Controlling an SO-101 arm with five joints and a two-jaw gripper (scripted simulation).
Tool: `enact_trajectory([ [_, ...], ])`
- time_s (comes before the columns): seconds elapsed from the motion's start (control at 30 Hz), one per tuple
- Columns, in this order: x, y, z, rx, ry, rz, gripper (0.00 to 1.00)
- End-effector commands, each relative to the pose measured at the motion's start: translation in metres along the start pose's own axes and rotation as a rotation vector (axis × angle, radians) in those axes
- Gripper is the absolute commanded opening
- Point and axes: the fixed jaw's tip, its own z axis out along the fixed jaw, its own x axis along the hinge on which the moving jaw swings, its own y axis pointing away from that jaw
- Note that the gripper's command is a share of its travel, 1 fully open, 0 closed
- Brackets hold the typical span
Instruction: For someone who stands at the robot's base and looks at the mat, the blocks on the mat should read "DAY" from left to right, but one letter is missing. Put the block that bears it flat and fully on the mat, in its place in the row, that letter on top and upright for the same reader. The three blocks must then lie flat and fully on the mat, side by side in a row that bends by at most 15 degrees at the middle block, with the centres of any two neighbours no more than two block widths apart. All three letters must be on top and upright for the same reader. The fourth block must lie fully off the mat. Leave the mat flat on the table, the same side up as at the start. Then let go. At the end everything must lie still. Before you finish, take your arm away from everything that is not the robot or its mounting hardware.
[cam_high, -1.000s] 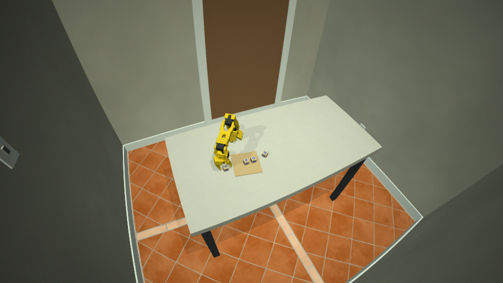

+++++

YOUR OBJECTIVE
Transcribe verbatim. Cover the lines from the first line of the entries above to the line containing "- Brackets hold the typical span", inclusive.

ANSWER SPACE
Controlling an SO-101 arm with five joints and a two-jaw gripper (scripted simulation).
Tool: `enact_trajectory([ [_, ...], ])`
- time_s (comes before the columns): seconds elapsed from the motion's start (control at 30 Hz), one per tuple
- Columns, in this order: x, y, z, rx, ry, rz, gripper (0.00 to 1.00)
- End-effector commands, each relative to the pose measured at the motion's start: translation in metres along the start pose's own axes and rotation as a rotation vector (axis × angle, radians) in those axes
- Gripper is the absolute commanded opening
- Point and axes: the fixed jaw's tip, its own z axis out along the fixed jaw, its own x axis along the hinge on which the moving jaw swings, its own y axis pointing away from that jaw
- Note that the gripper's command is a share of its travel, 1 fully open, 0 closed
- Brackets hold the typical span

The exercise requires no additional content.